Objective  Radiolabeled receptor-specific somatostatin analogs labeled with gamma- or beta-emitting radionuclides are useful for scintigraphic imaging and/or therapy of selected neuroendocrine tumors. However, significant renal uptake may result in radiotoxicological injury of the kidney and can limit clinical application of the agents. The aim of the study was to analyze renal handling, rate, and mechanism of renal accumulation of two somatostatin receptor-targeted peptides, [DOTA⁰, Tyr³, Thr⁸]-octreotide (DOTA-TATE) and [DOTA⁰, 1-Nal³]-octreotide (DOTA-NOC), labeled with indium-111 using in vitro methods. Methods  The perfused rat kidney and freshly isolated rat renal cells were used as experimental models. The perfusion was performed in a recirculation regimen at constant pressure with solution containing bovine albumin, erythrocytes, and a mixture of essential substrates.

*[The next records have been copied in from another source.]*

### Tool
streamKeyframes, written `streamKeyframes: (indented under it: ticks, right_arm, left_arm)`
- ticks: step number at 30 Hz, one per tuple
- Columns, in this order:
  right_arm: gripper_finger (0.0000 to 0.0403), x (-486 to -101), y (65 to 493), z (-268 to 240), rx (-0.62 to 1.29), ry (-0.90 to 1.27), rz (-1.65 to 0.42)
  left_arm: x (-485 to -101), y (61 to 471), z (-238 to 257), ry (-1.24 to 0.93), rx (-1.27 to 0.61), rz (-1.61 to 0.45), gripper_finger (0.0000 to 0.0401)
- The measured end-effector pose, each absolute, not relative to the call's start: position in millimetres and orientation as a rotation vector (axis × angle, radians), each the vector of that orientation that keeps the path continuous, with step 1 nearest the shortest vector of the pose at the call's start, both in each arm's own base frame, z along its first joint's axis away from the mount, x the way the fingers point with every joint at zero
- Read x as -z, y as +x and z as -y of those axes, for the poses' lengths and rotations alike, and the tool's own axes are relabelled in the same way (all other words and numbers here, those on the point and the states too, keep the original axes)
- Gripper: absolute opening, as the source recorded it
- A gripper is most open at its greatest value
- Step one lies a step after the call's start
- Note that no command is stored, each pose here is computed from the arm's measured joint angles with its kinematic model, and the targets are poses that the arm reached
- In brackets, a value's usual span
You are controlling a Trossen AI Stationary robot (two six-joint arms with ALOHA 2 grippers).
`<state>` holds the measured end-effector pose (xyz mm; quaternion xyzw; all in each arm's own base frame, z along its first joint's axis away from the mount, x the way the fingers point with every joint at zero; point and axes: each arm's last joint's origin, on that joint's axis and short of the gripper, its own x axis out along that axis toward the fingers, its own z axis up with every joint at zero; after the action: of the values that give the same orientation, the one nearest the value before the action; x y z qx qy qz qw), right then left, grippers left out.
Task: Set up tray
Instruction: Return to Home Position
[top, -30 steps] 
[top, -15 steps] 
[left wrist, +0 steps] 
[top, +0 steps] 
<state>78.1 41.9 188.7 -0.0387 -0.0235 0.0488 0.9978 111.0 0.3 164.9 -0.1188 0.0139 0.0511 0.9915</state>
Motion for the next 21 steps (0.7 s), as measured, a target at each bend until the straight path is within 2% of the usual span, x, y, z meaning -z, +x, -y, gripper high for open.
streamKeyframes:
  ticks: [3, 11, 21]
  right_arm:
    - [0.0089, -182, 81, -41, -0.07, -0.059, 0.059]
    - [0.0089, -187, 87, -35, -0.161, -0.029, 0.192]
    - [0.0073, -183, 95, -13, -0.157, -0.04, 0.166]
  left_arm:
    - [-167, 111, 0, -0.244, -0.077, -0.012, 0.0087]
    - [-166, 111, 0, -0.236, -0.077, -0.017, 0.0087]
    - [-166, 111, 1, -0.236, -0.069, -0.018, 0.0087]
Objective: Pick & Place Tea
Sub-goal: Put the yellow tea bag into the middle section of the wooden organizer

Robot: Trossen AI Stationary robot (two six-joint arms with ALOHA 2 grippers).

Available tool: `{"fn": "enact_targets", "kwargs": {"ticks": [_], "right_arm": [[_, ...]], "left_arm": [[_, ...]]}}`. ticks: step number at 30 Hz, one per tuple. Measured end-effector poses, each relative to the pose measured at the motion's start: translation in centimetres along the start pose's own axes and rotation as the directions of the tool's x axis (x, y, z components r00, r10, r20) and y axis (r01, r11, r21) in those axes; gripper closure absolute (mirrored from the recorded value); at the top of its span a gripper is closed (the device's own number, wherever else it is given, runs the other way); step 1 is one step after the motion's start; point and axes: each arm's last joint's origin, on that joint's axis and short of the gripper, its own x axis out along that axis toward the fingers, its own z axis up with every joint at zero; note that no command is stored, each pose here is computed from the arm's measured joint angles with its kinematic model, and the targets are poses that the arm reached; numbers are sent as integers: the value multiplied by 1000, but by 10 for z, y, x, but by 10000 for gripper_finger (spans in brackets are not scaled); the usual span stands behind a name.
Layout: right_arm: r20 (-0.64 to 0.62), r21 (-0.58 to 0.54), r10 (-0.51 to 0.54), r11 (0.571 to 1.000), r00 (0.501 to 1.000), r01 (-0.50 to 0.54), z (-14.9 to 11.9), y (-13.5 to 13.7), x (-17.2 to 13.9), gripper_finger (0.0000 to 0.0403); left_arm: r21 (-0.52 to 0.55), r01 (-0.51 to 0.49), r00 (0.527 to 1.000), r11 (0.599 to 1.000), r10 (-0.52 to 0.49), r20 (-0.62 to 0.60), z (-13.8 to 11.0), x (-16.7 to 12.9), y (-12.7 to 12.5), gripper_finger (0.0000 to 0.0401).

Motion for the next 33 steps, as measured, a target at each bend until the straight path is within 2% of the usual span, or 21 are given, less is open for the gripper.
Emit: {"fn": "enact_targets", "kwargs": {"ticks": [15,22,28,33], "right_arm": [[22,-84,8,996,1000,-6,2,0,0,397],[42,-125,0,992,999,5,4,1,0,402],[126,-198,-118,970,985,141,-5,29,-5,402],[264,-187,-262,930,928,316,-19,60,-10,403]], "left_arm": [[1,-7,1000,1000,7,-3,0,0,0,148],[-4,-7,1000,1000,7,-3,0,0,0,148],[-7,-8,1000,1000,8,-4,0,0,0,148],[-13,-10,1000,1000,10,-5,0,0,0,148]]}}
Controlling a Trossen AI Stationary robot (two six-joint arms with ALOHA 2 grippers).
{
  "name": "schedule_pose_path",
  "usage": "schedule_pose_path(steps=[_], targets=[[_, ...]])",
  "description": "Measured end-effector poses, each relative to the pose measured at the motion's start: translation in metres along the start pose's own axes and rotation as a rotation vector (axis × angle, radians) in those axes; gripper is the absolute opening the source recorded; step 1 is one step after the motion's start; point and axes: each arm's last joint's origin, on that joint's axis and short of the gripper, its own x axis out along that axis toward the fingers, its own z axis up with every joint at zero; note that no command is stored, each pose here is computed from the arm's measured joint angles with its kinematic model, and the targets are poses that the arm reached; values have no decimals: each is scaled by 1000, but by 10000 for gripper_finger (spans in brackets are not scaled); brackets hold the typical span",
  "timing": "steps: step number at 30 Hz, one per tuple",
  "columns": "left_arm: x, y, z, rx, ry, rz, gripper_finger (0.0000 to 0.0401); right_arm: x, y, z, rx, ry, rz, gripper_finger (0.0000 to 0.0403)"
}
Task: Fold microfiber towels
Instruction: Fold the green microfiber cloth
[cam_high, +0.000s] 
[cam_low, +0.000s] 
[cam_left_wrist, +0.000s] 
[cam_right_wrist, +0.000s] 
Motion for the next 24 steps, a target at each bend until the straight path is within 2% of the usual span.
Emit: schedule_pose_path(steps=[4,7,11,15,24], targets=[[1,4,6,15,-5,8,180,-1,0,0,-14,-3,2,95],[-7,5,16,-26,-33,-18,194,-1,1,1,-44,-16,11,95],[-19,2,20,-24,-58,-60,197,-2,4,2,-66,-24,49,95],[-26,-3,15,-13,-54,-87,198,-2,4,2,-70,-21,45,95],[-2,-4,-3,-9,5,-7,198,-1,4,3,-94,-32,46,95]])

The renal cells were isolated from rat kidneys using two-phase collagenase perfusion. Accumulation studies were used to evaluate the renal uptake of the peptides and to compare their accumulation with that of passively or actively transported model drugs. The influence of selected inhibitors of receptor-mediated endocytosis and the inhibition of energy-dependent transport processes on the uptake were also investigated using isolated renal cells. Results  The renal clearance of ¹¹¹In-DOTA-NOC in the perfused rat kidney was significantly lower than that of ¹¹¹In-DOTA-TATE. Reverse situation was found in the case of renal retention. Pretreatment of the perfused kidney with maleate markedly decreased the renal retention. ¹¹¹In-DOTA-NOC was accumulated in the isolated renal cells at a higher rate than ¹¹¹In-DOTA-TATE (ratio 3: 1). The uptake of the radiopeptides in renal cells was higher than the uptake of not only the passively transported sucrose but also actively transported and accumulated methylglucose. The rank order of potency to inhibit the uptake by active endocytosis was approximately aprotinin > maleate > lysine. The uptake of the radiopeptides in the renal cells was temperature dependent. Conclusions  Both in vitro methods showed a higher renal accumulation of ¹¹¹In-DOTA-NOC in comparison with ¹¹¹In-DOTA-TATE. The renal uptake was partly decreased by inhibitors of receptor-mediated endocytosis and by a block of energy-dependent processes. A significant participation of active transport processes in renal accumulation of the studied peptides was confirmed.